UNITED STATES COURT OF APPEALS FOR THE SECOND CIRCUIT
decided: May 14, 1959.
OMARK INDUSTRIES, INC., PLAINTIFF-APPELLEE
LUBANKO TOOL COMPANY, INC., DEFENDANT-APPELLANT, MAURICE E. FITZGERALD, PAUL FESSEL, RUSSELL CRICHTON, DI-ROCK CORPORATION AND JOSEPH DAVIS, ADDITIONAL DEFENDANTS ON COUNTERCLAIMS
Before WASHINGTON, WATERMAN and MOORE, Circuit Judges.
MOORE, Circuit Judge.
Omark Industries, Inc., plaintiff-appellee, commenced this action to recover for goods sold and delivered and upon an account for the same. The defendant, Lubanko Tool Company, Inc., was a dealer in the New York area selling the products of plaintiff, a manufacturer of power tools and accessories for the construction industry. The parties entered into a franchise agreement on May 15, 1957. The purchase orders pursuant to which Omark shipped the goods in question are dated October 1957 through February 1958.
Lubanko answered by a general denial and alleged breach of the franchise agreement as an affirmative defense, together with several counterclaims against plaintiff and five additional defendants.
Judge Bruchhausen granted Omark's motion for summary judgment on its claim for $11,200.49, the amount demanded in the complaint. In his opinion he decided that there was no genuine issue as to any material fact alleged in the complaint, and that proof of breach of the franchise agreement as alleged by defendant in its answer would not establish the breach of a condition precedent to plaintiff's claim so as to give rise to an affirmative defense.
On appeal Lubanko argues: (1) that the suit was brought to enforce its promise to pay for goods, which promise is part of the franchise agreement and that because it has alleged breach of that agreement by Omark, summary judgment was not proper; (2) that the mutual promises of the parties to the agreement are dependent and that Omark may not enforce a contract the conditions of which it has violated; and (3) that counterclaims for damages in excess of plaintiff's demand, asserted for breach of the very contract upon which plaintiff sues, will defeat plaintiff's motion for summary judgment.

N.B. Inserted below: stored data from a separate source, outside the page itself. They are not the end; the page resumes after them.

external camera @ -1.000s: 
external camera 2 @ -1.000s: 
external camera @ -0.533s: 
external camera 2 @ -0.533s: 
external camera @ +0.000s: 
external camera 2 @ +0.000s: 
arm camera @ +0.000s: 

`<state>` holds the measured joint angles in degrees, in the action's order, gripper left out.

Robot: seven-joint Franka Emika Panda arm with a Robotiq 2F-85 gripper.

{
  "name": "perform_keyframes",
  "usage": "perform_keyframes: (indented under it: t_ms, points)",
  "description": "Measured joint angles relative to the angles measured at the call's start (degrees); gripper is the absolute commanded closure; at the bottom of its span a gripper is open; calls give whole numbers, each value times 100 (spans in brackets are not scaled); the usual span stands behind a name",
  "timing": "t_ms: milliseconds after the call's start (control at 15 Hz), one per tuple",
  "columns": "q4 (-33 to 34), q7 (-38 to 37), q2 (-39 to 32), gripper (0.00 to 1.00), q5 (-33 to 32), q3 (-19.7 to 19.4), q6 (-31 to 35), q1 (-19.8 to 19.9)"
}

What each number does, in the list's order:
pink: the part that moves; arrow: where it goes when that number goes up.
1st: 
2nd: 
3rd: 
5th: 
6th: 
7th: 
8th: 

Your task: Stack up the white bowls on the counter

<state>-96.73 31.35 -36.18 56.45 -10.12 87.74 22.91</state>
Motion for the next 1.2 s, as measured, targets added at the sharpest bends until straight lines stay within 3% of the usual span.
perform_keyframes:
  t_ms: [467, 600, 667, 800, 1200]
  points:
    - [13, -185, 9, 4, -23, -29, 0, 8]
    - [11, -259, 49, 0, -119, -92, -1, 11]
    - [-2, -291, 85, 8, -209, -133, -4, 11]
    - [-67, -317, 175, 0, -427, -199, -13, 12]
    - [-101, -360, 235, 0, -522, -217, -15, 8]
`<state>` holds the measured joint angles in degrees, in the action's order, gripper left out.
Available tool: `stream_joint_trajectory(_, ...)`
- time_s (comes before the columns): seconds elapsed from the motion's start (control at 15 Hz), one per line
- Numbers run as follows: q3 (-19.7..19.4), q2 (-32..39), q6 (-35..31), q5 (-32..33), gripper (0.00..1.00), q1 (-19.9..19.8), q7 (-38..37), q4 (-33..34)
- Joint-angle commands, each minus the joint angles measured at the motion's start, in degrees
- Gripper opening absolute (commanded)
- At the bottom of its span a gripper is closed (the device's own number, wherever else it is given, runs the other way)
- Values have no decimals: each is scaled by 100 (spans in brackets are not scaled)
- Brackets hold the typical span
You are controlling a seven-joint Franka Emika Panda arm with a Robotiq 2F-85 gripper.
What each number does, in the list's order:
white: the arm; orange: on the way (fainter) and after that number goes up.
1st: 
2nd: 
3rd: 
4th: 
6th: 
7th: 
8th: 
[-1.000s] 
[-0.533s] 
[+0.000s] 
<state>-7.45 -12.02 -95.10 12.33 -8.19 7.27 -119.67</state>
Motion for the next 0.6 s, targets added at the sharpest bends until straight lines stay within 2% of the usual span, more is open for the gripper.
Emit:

The basic flaw in Lubanko's argument is its assumption that Omark is suing on the franchise agreement. Actually, the agreement is not referred to in the complaint. Plaintiff relies on the purchase orders and invoices to establish its claim, and defendant does not plead any affirmative defense based on those documents. The granting of summary judgment was proper. Rule 54(b), Federal Rules of Civil Procedure, 28 U.S.C.A.
To protect Lubanko, however, the execution of the judgment will be stayed conditionally until the determination of the counterclaims. Rule 62(h), Federal Rules of Civil Procedure.
The judgment appealed from is affirmed and the case remanded with directions to the district court to stay the execution of the judgment upon the filing of a bond by Lubanko in favor of plaintiff to secure the payment of the judgment appealed from at the conclusion of the case, except as payment may be affected by any judgment against plaintiff on the counterclaims and that trial of the issues presented by the counterclaims proceed with all convenient expedition.